What the task requires – With the records below as your source, retype each line exactly from the top down to the line that contains "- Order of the", and include that line.

Data to use –
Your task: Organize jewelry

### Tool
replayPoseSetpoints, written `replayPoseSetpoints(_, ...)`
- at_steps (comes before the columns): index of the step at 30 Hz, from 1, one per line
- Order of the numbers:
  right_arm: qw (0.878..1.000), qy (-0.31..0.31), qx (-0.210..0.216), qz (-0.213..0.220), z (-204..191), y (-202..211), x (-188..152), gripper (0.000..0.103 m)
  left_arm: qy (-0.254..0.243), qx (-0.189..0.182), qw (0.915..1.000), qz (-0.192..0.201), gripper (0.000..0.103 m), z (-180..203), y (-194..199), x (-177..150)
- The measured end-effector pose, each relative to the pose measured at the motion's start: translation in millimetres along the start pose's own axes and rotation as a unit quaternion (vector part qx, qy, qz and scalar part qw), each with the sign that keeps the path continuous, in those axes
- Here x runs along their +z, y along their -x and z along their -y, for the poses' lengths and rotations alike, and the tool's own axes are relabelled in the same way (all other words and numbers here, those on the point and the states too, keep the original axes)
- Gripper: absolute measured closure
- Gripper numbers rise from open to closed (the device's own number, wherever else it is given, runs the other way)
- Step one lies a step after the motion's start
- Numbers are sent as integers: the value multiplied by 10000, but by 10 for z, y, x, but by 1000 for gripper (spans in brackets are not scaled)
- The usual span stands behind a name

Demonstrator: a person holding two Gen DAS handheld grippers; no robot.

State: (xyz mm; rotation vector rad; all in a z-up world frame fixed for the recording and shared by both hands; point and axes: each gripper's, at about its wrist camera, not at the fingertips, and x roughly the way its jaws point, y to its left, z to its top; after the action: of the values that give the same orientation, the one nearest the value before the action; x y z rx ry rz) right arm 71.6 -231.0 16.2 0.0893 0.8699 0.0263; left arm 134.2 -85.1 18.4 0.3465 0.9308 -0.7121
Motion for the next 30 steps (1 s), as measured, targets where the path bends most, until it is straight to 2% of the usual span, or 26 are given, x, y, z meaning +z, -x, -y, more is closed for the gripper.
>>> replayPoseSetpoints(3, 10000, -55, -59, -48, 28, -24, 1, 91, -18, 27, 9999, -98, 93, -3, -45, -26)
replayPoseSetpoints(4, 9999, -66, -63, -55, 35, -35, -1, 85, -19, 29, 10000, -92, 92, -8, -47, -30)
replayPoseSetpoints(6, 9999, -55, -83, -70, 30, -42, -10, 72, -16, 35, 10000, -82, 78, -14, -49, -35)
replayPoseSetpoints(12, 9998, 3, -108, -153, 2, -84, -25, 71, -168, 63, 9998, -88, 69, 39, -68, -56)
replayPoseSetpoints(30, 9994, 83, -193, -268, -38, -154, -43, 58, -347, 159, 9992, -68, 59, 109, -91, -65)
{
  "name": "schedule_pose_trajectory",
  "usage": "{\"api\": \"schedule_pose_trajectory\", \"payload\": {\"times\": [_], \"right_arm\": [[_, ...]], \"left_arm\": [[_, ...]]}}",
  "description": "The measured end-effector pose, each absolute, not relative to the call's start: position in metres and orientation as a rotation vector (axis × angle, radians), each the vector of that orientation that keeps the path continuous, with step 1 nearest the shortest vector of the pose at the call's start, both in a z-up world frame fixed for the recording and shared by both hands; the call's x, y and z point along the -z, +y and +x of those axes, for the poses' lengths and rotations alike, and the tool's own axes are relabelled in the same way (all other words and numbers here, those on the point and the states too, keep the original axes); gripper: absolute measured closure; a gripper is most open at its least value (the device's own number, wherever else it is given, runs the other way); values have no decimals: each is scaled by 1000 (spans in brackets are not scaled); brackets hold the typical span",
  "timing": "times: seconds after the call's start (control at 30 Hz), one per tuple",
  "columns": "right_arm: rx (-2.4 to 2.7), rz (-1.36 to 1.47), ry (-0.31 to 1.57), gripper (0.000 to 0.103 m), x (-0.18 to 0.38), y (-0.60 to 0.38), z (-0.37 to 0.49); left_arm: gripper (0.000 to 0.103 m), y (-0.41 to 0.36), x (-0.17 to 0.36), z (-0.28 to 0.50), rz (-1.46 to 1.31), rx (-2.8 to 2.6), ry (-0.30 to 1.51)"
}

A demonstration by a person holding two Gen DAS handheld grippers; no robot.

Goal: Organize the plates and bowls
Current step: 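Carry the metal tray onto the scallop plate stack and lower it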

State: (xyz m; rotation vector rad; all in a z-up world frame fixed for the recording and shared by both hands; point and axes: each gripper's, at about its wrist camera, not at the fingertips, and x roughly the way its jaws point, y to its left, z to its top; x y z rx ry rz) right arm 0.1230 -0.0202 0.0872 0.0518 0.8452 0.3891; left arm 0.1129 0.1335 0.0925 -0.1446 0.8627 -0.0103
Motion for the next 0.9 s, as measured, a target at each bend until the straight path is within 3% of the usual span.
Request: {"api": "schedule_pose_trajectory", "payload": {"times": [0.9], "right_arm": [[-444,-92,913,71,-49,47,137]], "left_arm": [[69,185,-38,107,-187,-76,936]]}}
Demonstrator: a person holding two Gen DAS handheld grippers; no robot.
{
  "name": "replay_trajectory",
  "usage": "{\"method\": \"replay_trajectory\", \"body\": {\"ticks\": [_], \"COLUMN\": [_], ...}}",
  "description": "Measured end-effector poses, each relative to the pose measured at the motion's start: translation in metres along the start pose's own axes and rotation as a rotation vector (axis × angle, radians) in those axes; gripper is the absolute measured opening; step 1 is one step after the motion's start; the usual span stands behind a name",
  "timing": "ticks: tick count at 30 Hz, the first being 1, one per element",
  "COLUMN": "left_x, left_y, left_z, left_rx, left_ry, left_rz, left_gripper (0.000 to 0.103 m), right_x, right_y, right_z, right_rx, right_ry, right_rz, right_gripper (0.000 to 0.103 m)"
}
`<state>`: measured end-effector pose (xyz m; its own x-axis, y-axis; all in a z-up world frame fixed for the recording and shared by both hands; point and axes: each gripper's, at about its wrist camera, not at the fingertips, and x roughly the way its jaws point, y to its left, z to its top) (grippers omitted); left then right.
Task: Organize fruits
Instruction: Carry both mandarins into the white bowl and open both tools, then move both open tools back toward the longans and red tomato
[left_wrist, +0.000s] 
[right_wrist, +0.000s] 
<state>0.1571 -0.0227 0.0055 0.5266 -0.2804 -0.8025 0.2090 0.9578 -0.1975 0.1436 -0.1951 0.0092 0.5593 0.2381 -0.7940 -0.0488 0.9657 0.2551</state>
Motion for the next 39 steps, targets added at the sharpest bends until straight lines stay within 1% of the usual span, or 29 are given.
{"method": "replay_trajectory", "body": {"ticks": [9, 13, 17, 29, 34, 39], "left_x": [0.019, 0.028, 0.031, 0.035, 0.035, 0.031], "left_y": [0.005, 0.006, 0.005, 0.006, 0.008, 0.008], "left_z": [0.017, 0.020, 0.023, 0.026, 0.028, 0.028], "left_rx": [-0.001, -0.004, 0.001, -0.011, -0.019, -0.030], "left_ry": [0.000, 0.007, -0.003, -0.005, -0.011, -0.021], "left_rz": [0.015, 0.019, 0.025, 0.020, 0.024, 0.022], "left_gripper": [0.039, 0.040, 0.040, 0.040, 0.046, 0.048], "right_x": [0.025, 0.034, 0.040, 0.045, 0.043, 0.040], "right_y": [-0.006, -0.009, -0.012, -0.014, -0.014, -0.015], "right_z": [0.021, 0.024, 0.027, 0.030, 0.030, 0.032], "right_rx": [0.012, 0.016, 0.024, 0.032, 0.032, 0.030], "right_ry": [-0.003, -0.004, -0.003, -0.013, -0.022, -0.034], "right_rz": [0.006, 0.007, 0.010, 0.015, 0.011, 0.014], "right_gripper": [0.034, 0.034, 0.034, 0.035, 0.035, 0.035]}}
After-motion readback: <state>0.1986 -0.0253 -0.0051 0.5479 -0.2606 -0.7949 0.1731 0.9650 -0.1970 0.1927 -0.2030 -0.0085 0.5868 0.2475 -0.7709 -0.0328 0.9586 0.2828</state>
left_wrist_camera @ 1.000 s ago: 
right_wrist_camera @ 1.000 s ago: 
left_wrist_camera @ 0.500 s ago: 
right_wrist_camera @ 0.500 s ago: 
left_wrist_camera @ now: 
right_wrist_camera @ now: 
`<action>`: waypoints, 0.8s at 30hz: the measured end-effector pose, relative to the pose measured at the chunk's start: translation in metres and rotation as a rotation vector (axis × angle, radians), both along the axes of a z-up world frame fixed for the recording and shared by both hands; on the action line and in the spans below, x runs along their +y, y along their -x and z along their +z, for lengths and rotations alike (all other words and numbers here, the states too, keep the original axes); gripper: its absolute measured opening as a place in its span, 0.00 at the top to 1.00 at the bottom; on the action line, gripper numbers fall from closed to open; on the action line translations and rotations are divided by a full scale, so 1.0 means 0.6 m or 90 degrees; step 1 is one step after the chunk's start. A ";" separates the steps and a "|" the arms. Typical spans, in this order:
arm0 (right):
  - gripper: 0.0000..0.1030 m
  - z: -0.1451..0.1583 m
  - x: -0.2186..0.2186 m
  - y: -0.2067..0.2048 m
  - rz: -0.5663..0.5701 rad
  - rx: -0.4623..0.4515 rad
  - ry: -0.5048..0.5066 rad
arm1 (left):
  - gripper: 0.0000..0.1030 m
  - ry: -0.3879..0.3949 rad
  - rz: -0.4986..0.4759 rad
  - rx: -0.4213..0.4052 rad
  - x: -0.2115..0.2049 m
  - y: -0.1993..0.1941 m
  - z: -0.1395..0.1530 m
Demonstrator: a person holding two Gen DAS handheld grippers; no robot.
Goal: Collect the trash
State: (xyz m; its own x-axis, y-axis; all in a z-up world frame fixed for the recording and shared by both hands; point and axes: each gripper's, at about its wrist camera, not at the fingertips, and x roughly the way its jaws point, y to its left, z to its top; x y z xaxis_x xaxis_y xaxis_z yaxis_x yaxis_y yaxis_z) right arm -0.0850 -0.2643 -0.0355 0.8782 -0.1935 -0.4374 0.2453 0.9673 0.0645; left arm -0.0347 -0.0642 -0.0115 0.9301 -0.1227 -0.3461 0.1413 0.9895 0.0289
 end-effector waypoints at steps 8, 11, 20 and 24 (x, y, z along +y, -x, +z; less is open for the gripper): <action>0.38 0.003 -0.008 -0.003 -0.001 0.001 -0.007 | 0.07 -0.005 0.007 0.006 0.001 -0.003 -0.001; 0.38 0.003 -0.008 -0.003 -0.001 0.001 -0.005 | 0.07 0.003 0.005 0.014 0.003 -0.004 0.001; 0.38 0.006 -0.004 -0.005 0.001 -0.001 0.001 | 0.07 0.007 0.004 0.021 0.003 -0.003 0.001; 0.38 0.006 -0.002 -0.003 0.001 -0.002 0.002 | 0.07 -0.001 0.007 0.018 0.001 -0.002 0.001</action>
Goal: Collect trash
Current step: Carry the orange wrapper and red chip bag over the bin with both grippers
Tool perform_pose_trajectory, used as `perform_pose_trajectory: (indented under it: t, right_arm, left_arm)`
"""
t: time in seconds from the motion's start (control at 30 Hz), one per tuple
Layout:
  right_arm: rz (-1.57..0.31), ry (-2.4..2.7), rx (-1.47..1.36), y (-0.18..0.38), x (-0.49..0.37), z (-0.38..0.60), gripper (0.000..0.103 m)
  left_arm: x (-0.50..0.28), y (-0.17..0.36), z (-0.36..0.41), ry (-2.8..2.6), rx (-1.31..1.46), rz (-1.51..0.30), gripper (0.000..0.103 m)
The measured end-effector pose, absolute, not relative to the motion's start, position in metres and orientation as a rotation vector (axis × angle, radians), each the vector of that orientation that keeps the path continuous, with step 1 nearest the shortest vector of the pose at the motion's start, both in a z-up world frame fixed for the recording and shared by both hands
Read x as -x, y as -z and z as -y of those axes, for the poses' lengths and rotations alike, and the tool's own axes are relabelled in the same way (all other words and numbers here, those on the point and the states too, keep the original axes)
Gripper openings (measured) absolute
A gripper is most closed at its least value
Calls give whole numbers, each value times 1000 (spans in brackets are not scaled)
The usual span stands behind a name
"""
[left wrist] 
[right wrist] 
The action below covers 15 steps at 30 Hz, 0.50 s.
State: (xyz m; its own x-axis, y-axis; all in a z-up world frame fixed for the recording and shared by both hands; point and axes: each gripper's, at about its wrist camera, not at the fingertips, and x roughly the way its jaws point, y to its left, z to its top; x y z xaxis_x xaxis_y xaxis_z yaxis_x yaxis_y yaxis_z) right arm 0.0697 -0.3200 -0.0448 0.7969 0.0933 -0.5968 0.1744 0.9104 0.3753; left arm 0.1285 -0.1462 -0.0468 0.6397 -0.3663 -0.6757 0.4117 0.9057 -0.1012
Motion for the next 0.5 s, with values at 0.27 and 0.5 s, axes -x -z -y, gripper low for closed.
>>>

Output of the exercise –
Your task: Organize jewelry

### Tool
replayPoseSetpoints, written `replayPoseSetpoints(_, ...)`
- at_steps (comes before the columns): index of the step at 30 Hz, from 1, one per line
- Order of the numbers:

The required output has been given.